Comprehensive Benchmarking of Long-Form Speech Generation in Diverse Scenarios
Changhao Pan | Rui Yang | Han Wang | Zhuan Zhou | Xuming He | Wenxiang Guo | Ziyue Jiang | Ruiqi Li | Yu Zhang | Chenyuhao Wen | Ke Lei | Xiang Yin | Jingyu Lu | Zhiyuan Zhu | Zhou Zhao
Findings of the Association for Computational Linguistics: ACL 2026
Changhao Pan | Rui Yang | Han Wang | Zhuan Zhou | Xuming He | Wenxiang Guo | Ziyue Jiang | Ruiqi Li | Yu Zhang | Chenyuhao Wen | Ke Lei | Xiang Yin | Jingyu Lu | Zhiyuan Zhu | Zhou Zhao
Findings of the Association for Computational Linguistics: ACL 2026
Recent advances in speech generation have enabled high-fidelity synthesis, yet systematic evaluation of models under long-context conditions remains largely underexplored.
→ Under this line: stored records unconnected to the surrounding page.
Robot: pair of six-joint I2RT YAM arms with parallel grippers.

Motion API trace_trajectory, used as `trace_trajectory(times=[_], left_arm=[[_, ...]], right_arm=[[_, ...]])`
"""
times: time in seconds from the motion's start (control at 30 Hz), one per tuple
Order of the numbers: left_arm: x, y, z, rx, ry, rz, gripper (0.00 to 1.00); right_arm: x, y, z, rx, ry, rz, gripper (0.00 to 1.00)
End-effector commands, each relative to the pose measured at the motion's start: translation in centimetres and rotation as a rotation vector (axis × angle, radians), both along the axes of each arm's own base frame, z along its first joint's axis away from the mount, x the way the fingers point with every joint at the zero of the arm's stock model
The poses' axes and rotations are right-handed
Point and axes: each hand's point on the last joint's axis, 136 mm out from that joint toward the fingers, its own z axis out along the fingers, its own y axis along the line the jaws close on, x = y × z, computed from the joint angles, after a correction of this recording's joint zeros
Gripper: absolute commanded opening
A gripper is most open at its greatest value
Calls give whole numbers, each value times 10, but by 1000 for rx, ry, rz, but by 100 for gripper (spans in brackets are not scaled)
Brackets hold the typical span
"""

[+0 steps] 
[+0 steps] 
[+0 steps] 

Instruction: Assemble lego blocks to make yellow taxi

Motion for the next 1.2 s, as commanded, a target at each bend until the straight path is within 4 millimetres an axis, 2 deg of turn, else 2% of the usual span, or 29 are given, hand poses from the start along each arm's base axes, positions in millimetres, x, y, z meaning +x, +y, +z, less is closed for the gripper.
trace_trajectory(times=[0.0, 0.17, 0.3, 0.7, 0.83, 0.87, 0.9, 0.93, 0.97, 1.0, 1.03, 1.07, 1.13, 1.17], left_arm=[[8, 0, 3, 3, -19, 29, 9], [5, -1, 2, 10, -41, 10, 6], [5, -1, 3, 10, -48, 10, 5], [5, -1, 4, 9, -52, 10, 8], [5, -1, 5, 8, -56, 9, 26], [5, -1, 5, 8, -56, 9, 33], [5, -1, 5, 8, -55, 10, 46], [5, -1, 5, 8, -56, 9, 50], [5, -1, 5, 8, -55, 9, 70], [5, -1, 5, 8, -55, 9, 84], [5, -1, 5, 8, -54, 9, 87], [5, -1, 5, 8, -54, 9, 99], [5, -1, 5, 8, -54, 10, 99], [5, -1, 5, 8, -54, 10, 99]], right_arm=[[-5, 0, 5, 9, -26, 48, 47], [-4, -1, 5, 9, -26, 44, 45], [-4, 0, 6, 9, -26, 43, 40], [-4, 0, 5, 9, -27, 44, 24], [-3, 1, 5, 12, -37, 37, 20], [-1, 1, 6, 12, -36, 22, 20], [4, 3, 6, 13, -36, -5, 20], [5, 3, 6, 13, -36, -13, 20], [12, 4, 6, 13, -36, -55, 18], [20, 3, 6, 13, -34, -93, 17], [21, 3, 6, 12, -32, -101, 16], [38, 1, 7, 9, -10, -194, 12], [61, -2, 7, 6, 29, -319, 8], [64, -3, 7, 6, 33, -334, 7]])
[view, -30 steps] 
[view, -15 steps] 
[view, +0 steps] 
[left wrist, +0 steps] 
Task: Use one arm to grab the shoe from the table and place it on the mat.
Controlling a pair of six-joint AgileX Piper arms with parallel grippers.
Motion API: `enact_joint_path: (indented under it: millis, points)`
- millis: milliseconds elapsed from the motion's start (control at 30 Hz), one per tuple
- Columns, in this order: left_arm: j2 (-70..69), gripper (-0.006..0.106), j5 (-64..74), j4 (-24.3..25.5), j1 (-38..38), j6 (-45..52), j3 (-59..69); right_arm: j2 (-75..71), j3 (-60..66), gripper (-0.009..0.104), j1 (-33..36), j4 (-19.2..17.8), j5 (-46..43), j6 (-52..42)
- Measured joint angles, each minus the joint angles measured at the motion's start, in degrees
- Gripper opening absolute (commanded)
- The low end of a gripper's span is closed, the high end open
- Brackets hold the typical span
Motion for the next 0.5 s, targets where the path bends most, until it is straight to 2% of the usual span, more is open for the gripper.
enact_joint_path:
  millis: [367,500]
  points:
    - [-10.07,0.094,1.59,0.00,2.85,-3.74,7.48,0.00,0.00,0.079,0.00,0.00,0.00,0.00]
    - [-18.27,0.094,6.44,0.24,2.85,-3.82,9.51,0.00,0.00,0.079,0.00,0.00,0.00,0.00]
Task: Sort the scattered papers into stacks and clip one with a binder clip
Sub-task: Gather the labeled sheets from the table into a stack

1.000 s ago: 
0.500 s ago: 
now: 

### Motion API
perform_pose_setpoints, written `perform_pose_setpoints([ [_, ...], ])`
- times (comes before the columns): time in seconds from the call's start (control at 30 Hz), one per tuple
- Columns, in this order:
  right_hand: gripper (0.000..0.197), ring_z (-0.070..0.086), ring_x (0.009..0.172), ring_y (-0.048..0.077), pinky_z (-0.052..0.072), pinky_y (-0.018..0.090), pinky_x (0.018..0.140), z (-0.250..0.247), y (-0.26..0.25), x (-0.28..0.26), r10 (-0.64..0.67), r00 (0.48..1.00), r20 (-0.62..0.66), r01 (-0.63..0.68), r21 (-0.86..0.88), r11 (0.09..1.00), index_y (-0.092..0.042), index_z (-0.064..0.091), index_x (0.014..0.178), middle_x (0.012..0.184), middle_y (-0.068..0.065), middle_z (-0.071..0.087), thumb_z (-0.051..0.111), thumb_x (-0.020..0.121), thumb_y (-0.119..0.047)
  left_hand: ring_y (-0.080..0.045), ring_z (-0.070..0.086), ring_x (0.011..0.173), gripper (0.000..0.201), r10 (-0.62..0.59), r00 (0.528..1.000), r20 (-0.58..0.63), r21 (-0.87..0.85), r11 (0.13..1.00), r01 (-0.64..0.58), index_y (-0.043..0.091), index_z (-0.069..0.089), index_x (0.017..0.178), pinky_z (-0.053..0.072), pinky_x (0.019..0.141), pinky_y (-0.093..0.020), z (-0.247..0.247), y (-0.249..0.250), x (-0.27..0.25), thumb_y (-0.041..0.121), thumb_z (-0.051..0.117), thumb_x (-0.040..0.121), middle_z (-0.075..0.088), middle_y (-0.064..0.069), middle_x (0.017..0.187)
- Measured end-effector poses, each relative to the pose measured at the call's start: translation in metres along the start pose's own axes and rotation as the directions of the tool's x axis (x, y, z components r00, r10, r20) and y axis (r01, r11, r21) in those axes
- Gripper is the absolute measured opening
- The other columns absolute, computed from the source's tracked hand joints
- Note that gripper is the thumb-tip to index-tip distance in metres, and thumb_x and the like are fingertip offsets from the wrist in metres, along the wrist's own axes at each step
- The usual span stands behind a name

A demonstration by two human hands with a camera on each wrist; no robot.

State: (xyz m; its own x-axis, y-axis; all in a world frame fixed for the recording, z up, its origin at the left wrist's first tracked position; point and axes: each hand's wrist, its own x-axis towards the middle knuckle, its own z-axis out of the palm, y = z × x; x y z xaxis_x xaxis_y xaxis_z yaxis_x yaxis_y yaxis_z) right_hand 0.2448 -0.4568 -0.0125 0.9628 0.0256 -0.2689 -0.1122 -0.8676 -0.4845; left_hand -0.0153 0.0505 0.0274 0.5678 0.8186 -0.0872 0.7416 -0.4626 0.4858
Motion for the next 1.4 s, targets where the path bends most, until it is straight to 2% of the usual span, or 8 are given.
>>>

A comprehensive evaluation benchmark for long-form speech is indispensable for two reasons: 1) existing test scenarios are often confined to limited domains, creating a significant gap with the diverse downstream applications; 2) existing metrics overlook critical long-text factors such as consistency and coherence, failing to generalize reliably. To this end, we propose LFSBench, a comprehensive benchmark that decomposes “long-form speech quality” into specific, disentangled dimensions. LFSBench has three key properties. 1) Rich speech scenarios: Focusing on long-form speech generation and multi-speaker dialog generation, LFSBench covers acoustics, semantics, and expressiveness challenges, and consists of 1,101 samples spanning 17 common speech scenarios; 2) Comprehensive evaluation dimensions: Along the acoustics, semantics, and expressiveness axes, LFSBench defines an automated evaluation protocol with seven metrics to provide a comprehensive, accurate, and standardized assessment; 3) Valuable Insights: Through extensive experiments, we reveal that current models still struggle in highly expressive scenarios and exhibit a notable gap in consistency and hierarchy compared to real recordings.